While Americans used words such as hard-working, competitive, ambitious, and driven to describe themselves, Brits see Americans in the workplace as loud, confident, arrogant, and brash, a new study into communication differences at work has found.

Similarly, Brits described themselves more favorably, using words such as easy going, friendly, and helpful, while Americans described them as hard-working and polite, but stuffy and passive-aggressive.

The study, carried out by telecommunication experts TollFreeForwarding.com, surveyed 1,000 British workers and 1,000 American workers to identify differences in workplace communications and perceptions between the countries.

The study found that Brits at work are more likely to take casual communication negatively. Only one in five (20%) people in the UK see the statement “let’s do lunch soon” as a positive, compared to almost half (48%) of Americans. Similarly, most Americans (59%) use “I hear what you’re saying” as a positive communication, while only three in ten (30%) Brits agreed this was a positive. Over half (55%) of Americans would use the phrase “that’s not bad” to mean something is good. In contrast, only 39% of Brits agreed and one in five (20%) said they would actually be using “that’s not bad” as a negative communication at work.
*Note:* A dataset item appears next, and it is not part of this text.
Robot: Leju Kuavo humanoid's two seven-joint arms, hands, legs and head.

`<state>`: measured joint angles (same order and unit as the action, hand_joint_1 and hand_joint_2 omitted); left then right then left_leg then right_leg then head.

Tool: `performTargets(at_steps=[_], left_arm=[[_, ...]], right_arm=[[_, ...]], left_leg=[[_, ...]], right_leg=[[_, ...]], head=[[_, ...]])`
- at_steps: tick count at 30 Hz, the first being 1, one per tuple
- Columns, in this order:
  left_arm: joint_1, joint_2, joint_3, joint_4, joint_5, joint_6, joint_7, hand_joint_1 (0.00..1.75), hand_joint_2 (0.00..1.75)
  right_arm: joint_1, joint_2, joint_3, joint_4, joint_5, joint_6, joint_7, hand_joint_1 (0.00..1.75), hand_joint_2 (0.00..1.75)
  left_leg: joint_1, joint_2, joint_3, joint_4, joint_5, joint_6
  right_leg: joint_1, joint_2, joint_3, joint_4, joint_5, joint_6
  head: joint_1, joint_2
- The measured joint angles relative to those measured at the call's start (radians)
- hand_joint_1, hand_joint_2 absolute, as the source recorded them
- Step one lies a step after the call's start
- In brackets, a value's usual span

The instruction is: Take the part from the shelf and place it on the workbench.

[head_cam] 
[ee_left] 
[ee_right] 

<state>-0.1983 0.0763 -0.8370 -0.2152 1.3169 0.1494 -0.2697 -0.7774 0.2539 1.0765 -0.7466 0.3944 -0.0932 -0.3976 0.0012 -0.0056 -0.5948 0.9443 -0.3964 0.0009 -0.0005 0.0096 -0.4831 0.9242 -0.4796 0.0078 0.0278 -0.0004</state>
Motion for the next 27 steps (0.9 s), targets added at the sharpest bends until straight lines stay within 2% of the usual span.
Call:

There were also differences between the US and the UK in what we say and what we really mean. Three in four (76%) Americans would hear “that’s an interesting idea” at work and think they were being told the idea is impressive, when 32% of Brits would actually be suggesting the idea is “ridiculous”.

When asked what the hardest part of working with their international colleagues was, respondents from both the US and UK agreed it was gossiping. However, when asked how acceptable they find gossiping in the workplace, it was revealed Brits are twice as likely to gossip – 24% of those in the UK think gossiping at work is acceptable, compared to only 12% of those in the US.

Jamie Gelbtuch, founder of New York based company, Cultural Mixology, explained these cultural differences between the US and UK: “US culture values frankness and honesty in communication. Being honest and direct in this way is highly appreciated, considered constructive, and emphasizes practicality and optimism, two important cultural values.

The British, on the other hand, have mastered the art of toned down, nuanced, and understated communication. The word “rather” may be used to lessen the effect of a negative statement. For example, “The conference was rather disorganized” likely means it was chaotic. Similarly, “quite” is often used when you don’t want to say something negative. So, “The food was quite good” may mean it could have been much better! Don’t necessarily take a statement at face value.”

Jason O’Brien, COO of TollFreeForwarding.com said of the findings: “As a workplace focused on international telecommunications, we were interested in the differences between how we communicate in the UK and US. It’s clear there are differences between Americans and Brits, with Americans more likely to take statements literally and positively while British workers see more of the negative subtext in communications.”

“The differences in how we see ourselves and how others perceive us show that, although we speak the same language, the subtle nuances when it comes to culture and communication can affect working relationships between the UK and the US. A vital part of business is learning how to effectively communicate with people across the world. This study highlights the need for clear, consistent, and professional communication in the workplace so that what we say to our colleagues is taken in the way it is intended.”